* _What to produce_
For the records that follow, give the number of lines containing the word "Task", with no added text.
⟨
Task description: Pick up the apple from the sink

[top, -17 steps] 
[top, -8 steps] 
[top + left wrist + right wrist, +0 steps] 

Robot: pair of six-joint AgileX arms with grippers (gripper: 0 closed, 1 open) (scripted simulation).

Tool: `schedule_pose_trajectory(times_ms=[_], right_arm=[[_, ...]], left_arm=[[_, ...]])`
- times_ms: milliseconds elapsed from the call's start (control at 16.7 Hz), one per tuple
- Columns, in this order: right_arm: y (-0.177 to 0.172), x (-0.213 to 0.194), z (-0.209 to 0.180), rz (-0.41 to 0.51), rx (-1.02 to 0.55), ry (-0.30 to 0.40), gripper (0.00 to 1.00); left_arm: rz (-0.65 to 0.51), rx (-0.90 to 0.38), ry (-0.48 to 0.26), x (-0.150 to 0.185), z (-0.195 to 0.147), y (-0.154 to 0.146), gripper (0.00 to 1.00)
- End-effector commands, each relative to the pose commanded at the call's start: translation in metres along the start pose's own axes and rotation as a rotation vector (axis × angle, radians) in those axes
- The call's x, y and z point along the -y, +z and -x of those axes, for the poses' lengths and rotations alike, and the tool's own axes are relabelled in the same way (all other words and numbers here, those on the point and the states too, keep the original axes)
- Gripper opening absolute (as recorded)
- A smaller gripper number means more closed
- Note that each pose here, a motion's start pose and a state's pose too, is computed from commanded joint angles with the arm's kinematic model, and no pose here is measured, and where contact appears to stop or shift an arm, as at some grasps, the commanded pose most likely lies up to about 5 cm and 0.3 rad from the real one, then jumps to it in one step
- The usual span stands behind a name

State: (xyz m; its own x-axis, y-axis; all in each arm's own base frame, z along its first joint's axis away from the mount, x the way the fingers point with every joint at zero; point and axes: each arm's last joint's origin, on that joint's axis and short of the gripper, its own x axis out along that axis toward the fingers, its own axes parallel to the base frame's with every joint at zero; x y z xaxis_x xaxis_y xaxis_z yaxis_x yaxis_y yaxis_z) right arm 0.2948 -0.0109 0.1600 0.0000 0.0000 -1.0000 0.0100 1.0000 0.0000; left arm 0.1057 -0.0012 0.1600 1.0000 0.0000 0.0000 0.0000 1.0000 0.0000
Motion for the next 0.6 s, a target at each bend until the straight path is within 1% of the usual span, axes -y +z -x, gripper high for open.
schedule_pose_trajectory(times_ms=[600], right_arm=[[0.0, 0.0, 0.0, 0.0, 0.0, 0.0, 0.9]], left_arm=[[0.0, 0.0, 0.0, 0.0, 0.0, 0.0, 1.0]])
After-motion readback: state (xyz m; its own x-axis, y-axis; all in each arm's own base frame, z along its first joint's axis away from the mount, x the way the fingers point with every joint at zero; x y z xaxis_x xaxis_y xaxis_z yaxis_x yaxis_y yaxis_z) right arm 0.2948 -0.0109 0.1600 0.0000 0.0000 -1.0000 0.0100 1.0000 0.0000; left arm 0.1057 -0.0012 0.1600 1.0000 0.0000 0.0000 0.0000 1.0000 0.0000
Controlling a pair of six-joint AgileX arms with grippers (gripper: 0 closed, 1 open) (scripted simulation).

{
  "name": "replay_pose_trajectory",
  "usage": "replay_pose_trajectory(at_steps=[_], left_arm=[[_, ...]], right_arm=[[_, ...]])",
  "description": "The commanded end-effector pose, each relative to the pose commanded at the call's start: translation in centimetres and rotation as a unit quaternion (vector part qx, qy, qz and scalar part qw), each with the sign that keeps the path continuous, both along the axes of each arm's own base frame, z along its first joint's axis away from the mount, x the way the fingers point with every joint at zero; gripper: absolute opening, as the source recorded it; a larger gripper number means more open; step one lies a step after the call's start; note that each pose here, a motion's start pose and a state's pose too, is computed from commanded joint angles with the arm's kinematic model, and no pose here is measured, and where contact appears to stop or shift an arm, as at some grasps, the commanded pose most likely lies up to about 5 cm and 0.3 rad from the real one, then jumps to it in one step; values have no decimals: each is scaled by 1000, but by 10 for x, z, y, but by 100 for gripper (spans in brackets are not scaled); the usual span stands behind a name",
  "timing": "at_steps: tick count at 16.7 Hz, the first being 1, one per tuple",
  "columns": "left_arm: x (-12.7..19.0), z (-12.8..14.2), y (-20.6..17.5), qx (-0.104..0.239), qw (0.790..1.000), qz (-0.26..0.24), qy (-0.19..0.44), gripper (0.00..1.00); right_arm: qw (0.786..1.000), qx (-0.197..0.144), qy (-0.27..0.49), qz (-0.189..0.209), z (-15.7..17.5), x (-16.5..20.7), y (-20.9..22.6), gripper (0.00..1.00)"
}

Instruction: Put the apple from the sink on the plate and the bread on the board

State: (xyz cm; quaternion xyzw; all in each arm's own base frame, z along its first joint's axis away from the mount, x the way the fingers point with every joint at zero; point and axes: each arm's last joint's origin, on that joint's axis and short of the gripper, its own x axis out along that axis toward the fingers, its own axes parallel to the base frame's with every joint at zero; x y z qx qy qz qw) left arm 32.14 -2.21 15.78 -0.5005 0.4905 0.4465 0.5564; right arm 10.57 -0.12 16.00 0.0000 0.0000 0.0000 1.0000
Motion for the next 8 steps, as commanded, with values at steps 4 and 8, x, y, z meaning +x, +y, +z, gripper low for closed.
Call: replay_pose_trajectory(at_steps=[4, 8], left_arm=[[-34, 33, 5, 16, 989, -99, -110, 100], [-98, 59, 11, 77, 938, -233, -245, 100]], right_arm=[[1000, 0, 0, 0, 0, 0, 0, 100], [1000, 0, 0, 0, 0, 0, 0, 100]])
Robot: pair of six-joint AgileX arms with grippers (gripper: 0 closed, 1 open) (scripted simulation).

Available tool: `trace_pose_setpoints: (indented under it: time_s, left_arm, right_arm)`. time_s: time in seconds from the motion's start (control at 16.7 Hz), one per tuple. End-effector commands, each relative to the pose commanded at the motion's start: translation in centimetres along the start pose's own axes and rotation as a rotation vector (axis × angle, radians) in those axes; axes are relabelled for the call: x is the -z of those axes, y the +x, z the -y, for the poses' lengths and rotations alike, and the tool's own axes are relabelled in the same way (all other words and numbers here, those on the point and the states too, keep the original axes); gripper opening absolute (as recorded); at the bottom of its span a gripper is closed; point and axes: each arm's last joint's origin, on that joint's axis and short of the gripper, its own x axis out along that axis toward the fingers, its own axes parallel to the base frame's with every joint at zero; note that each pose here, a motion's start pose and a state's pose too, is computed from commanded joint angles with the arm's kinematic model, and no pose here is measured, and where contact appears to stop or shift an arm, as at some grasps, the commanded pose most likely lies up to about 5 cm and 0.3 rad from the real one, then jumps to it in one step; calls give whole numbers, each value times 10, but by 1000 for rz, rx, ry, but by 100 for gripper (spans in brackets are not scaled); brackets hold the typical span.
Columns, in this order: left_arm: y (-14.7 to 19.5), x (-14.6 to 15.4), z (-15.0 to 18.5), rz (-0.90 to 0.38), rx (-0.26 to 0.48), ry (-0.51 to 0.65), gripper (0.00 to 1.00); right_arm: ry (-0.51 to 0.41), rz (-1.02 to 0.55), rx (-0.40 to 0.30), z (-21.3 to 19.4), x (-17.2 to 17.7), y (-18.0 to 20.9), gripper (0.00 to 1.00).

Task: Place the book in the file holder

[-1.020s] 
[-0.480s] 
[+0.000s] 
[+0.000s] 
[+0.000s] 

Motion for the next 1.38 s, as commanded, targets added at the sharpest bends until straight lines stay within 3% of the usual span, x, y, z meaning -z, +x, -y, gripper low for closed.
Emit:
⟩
* _Written answer_
2